#### [Recorded information]
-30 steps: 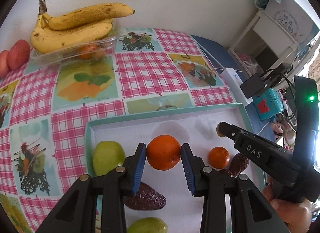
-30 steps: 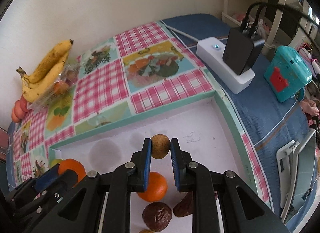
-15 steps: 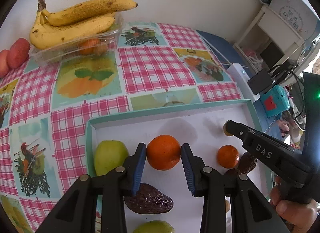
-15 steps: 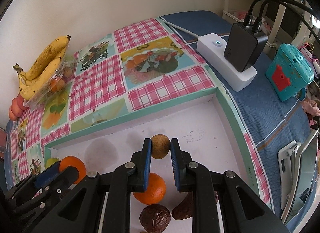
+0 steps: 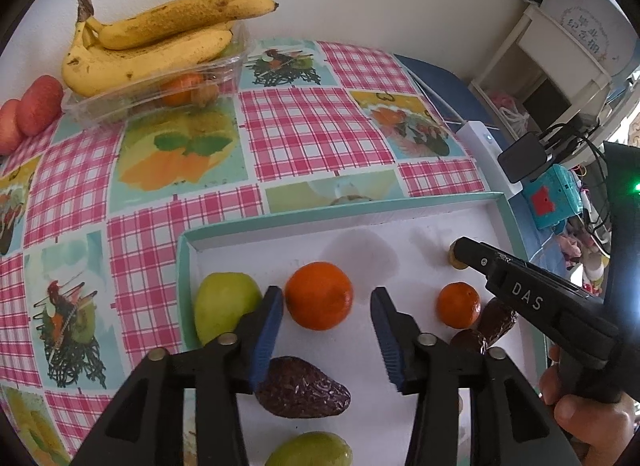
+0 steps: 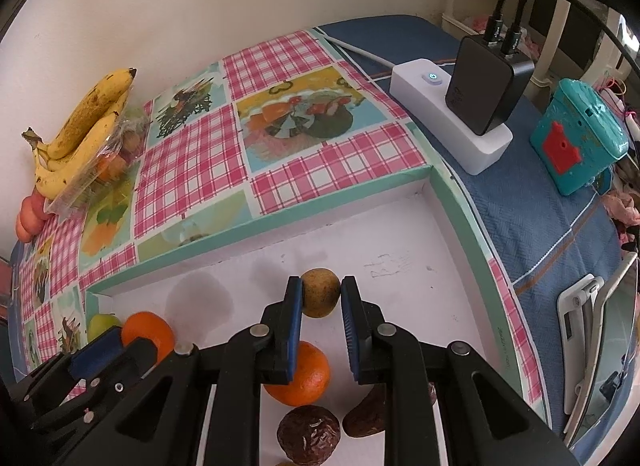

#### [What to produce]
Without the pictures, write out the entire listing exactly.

#### [Task solution]
-30 steps: 
-30 steps: 
-15 steps: 
-15 steps: 
+0 steps: 
+0 steps: 

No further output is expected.